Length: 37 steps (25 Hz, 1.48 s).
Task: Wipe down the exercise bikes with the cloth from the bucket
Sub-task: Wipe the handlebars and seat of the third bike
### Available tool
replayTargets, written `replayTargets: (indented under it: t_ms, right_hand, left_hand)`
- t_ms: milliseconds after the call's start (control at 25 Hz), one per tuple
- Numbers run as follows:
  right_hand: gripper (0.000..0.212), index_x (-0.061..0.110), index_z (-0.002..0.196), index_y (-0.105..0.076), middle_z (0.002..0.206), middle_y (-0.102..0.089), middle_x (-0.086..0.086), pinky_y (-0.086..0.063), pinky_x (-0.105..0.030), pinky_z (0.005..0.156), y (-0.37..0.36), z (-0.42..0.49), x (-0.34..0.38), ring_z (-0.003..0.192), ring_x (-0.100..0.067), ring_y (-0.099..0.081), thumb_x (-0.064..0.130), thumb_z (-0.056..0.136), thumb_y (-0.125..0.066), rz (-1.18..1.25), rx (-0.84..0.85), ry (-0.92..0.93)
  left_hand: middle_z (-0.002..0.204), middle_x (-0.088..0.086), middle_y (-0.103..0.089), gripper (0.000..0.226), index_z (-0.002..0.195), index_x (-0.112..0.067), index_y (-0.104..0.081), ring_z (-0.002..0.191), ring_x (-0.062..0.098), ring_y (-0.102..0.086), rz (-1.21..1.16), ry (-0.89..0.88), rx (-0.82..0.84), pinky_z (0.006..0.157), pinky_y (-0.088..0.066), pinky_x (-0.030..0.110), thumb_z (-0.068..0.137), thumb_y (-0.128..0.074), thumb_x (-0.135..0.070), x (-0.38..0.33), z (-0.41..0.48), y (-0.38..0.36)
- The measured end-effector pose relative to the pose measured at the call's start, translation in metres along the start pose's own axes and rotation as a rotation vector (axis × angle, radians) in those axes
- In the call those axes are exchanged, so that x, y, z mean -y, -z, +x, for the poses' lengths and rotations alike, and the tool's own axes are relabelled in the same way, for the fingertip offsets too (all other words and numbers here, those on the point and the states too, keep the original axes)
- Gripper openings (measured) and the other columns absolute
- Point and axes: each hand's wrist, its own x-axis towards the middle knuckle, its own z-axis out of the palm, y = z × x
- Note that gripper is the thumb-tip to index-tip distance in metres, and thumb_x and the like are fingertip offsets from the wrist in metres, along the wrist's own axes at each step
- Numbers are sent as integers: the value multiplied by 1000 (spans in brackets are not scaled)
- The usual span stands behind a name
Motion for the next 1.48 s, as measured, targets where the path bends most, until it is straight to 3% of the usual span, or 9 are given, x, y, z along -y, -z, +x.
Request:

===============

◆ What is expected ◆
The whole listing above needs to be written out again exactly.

◆ Task solution ◆
Length: 37 steps (25 Hz, 1.48 s).
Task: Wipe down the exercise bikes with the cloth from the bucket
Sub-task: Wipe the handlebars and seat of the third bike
### Available tool
replayTargets, written `replayTargets: (indented under it: t_ms, right_hand, left_hand)`
- t_ms: milliseconds after the call's start (control at 25 Hz), one per tuple
- Numbers run as follows:
  right_hand: gripper (0.000..0.212), index_x (-0.061..0.110), index_z (-0.002..0.196), index_y (-0.105..0.076), middle_z (0.002..0.206), middle_y (-0.102..0.089), middle_x (-0.086..0.086), pinky_y (-0.086..0.063), pinky_x (-0.105..0.030), pinky_z (0.005..0.156), y (-0.37..0.36), z (-0.42..0.49), x (-0.34..0.38), ring_z (-0.003..0.192), ring_x (-0.100..0.067), ring_y (-0.099..0.081), thumb_x (-0.064..0.130), thumb_z (-0.056..0.136), thumb_y (-0.125..0.066), rz (-1.18..1.25), rx (-0.84..0.85), ry (-0.92..0.93)
  left_hand: middle_z (-0.002..0.204), middle_x (-0.088..0.086), middle_y (-0.103..0.089), gripper (0.000..0.226), index_z (-0.002..0.195), index_x (-0.112..0.067), index_y (-0.104..0.081), ring_z (-0.002..0.191), ring_x (-0.062..0.098), ring_y (-0.102..0.086), rz (-1.21..1.16), ry (-0.89..0.88), rx (-0.82..0.84), pinky_z (0.006..0.157), pinky_y (-0.088..0.066), pinky_x (-0.030..0.110), thumb_z (-0.068..0.137), thumb_y (-0.128..0.074), thumb_x (-0.135..0.070), x (-0.38..0.33), z (-0.41..0.48), y (-0.38..0.36)
- The measured end-effector pose relative to the pose measured at the call's start, translation in metres along the start pose's own axes and rotation as a rotation vector (axis × angle, radians) in those axes
- In the call those axes are exchanged, so that x, y, z mean -y, -z, +x, for the poses' lengths and rotations alike, and the tool's own axes are relabelled in the same way, for the fingertip offsets too (all other words and numbers here, those on the point and the states too, keep the original axes)
- Gripper openings (measured) and the other columns absolute
- Point and axes: each hand's wrist, its own x-axis towards the middle knuckle, its own z-axis out of the palm, y = z × x
- Note that gripper is the thumb-tip to index-tip distance in metres, and thumb_x and the like are fingertip offsets from the wrist in metres, along the wrist's own axes at each step
- Numbers are sent as integers: the value multiplied by 1000 (spans in brackets are not scaled)
- The usual span stands behind a name
Motion for the next 1.48 s, as measured, targets where the path bends most, until it is straight to 3% of the usual span, or 9 are given, x, y, z along -y, -z, +x.
Request:

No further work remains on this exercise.